The Game of Kings deals with the time period just after Henry VIII's death, when his young, sickly son, Edward the VI is on the throne. The English and Scots are fighting, and part of the fighting is to force the nobility of Scotland to marry their young Queen, Mary, to Edward, and unify the two nations. Of course the Scots aren't particularly in favour of this idea.

This book introduces us to noble rogue extrordinaire, Francis Crawford of Lymond. AKA one of the obvious templates for my absolute favourite character of Kay's, Prince Diarmuid dan Ailel. The similarities are absolutely striking, from their appearance, their love of a certain tavern, the stormy relationship with an elder brother... just so many. Lymond's a fascinating character, brilliant, misunderstood, dangerous, Machiavellian and too smart for his own good. He's often impenetrable though, and sometimes, the novel is like that as well.

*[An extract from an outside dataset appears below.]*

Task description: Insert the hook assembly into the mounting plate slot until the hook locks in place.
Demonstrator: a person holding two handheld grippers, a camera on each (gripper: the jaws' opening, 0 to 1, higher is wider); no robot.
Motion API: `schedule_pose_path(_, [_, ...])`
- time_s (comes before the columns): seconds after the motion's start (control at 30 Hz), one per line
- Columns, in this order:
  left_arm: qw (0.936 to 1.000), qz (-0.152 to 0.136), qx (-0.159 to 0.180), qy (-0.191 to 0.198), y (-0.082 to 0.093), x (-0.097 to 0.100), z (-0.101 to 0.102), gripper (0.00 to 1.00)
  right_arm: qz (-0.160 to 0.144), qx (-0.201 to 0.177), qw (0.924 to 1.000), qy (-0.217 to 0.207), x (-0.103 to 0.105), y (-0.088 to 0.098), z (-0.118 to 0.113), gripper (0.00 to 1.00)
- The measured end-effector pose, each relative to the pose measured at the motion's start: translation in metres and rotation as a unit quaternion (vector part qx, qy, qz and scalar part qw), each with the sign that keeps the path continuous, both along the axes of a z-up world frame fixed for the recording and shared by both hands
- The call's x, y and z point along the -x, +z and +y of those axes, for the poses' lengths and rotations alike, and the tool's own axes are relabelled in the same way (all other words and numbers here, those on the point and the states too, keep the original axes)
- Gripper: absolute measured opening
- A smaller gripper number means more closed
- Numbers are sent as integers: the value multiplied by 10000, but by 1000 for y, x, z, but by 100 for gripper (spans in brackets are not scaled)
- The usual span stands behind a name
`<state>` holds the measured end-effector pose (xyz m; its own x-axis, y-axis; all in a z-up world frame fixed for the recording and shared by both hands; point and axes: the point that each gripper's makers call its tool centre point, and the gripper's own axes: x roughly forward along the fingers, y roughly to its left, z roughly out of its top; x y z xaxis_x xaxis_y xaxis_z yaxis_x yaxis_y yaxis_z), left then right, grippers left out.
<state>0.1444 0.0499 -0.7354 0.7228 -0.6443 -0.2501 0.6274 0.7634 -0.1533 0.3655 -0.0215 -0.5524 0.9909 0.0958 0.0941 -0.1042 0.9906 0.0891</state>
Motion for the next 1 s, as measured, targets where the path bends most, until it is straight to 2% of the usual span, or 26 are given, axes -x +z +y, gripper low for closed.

This isn't an... easy read. There's untranslated French, a fairly vast cast of characters to keep straight, and enough literary illusions to give even this English major some pause. But all that said, I really liked this book, especially when Lymond is humbled a little. The other characters are quite good too; especially Lymond's mother and Christian Stewart. There are great themes of betrayal and loyalty and a heck of a lot of things not being what they seem, which is what gives this book, and Lymond himself, a lot of their drive.

Book #16 is NOS4A2 by Joe Hill.

Joe Hill has written a wonderfully creepy book that evokes all the good stuff about his father's early work, but also with his own stamp on it. The supernatural in this book isn't really explained, it just IS, and I'm good with that. Victoria McQueen is a very messed up bad-ass with a special ability to find things. She crosses paths with the very bad Charlie Manx, kidnapper of young children and 'creator' of Christmasland, the place he spirits his charges away to, in his 1920s Rolls Royce Wraith. And basically, bad things happen. Also important to note, that despite the title, this is not yet another vampire book. There's some very, very slight vampiric tones, but nothing overt, and I liked that subversion of it. The action was also good and scary and there were numerous times where I didn't think anyone was getting out of this alive. So the stakes were appropriately high. And well done.